Miss C, an advocacy worker, complained on behalf of Mr and Mrs A about the care and treatment their late daughter (Miss A) received during an admission to Dumfries and Galloway Royal Infirmary. Miss A, who was severely disabled, was admitted with breathing and swallowing difficulties, but she became increasingly unwell and died two weeks later. Mr and Mrs A complained about various aspects of her medical and nursing care. They also complained that staff failed to reasonably communicate with them, and they raised concerns about the way in which the board handled their complaint.

We took independent advice from a nursing adviser and one of our medical advisers, who is a consultant physician. We were advised that a reasonable standard of medical care was provided to Miss A and that her death could not have been prevented. We, therefore, did not uphold this aspect of the complaint. However, we noted that one of the recorded causes of death was not appropriate, which the board had already acknowledged, and we asked them to bring this to the attention of the relevant member of staff.
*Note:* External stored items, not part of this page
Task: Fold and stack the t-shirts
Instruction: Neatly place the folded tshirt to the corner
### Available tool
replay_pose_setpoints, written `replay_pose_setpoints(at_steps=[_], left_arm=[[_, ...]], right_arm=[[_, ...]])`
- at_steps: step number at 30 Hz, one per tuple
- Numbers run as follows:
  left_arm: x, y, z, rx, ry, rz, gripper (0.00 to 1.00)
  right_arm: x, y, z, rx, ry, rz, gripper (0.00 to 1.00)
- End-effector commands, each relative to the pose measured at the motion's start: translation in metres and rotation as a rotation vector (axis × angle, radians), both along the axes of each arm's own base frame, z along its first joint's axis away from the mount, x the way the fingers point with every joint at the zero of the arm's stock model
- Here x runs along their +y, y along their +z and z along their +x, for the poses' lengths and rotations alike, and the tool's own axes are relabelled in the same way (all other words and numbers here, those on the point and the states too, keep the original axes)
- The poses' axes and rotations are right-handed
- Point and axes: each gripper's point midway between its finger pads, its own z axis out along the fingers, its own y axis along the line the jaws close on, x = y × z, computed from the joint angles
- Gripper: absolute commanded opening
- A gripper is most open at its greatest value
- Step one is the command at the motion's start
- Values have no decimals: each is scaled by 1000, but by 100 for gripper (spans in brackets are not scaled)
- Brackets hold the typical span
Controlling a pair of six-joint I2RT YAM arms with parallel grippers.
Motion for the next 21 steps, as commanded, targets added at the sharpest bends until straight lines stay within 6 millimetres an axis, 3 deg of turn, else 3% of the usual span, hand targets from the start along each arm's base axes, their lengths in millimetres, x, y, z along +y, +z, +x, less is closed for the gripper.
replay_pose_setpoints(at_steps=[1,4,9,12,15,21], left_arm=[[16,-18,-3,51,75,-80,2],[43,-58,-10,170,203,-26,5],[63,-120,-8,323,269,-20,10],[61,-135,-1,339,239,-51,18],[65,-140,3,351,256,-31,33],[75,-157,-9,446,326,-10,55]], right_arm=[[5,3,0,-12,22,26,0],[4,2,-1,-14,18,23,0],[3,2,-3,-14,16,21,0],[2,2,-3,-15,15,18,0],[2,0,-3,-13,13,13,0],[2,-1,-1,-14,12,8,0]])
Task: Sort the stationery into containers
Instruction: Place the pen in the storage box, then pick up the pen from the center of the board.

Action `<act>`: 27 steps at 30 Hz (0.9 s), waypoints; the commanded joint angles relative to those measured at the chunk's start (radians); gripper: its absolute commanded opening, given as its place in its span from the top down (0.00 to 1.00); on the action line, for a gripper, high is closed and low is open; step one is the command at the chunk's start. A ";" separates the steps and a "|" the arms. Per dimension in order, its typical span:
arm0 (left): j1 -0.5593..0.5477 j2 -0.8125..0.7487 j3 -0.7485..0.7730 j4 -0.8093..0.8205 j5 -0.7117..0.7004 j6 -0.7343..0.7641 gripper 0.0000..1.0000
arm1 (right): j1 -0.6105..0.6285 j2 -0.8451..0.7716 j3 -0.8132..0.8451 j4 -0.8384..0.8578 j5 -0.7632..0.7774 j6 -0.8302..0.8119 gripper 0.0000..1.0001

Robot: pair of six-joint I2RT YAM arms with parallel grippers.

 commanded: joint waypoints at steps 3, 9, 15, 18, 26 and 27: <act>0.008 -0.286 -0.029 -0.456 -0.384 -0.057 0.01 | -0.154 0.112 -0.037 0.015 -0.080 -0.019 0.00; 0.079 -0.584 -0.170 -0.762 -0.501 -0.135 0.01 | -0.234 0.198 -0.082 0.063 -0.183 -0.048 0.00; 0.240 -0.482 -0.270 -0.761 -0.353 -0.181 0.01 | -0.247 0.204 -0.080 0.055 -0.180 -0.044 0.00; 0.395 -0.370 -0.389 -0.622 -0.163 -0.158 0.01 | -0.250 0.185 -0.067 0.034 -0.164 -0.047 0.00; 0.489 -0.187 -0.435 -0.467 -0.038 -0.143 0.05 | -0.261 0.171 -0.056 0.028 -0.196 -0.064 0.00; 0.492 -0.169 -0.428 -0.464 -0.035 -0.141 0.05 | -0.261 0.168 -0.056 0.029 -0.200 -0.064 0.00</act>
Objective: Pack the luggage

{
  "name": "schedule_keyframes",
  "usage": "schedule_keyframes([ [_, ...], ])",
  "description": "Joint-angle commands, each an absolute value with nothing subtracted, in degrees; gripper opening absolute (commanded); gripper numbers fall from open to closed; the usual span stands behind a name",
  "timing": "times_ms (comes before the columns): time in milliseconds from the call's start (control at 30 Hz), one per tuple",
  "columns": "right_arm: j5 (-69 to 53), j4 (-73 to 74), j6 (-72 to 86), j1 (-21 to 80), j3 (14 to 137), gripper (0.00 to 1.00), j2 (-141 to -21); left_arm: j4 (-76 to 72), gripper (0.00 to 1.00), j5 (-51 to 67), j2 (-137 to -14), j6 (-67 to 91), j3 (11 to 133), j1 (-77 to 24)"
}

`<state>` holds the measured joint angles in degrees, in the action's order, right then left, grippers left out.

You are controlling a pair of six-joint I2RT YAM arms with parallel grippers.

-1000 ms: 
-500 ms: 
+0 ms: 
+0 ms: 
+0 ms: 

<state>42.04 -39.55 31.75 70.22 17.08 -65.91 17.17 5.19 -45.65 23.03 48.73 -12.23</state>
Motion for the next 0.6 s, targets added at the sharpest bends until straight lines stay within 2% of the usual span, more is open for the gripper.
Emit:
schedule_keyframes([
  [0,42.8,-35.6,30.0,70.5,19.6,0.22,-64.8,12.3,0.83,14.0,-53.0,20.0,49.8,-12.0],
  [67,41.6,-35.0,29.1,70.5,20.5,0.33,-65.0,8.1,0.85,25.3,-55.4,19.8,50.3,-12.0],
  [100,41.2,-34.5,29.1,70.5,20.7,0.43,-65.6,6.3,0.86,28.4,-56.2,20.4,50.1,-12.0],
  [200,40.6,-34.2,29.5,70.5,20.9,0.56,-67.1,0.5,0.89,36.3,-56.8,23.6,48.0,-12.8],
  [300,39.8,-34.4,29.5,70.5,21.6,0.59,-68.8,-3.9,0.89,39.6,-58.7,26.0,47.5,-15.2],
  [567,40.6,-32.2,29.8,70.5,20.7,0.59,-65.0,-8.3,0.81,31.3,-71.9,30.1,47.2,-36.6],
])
We considered that most of the nursing care provided to Miss A was also of a reasonable standard, but we identified a failure in respect of her bowel management. Miss A required her bowels to be manually evacuated and this task unreasonably continued to fall to Mr and Mrs A during her admission. The board's manual evacuation, or digital removal of faeces (DRF), policy was not fit for purpose and staff failed to seek specialist advice to allow them to carry out this task. We upheld this aspect of the complaint.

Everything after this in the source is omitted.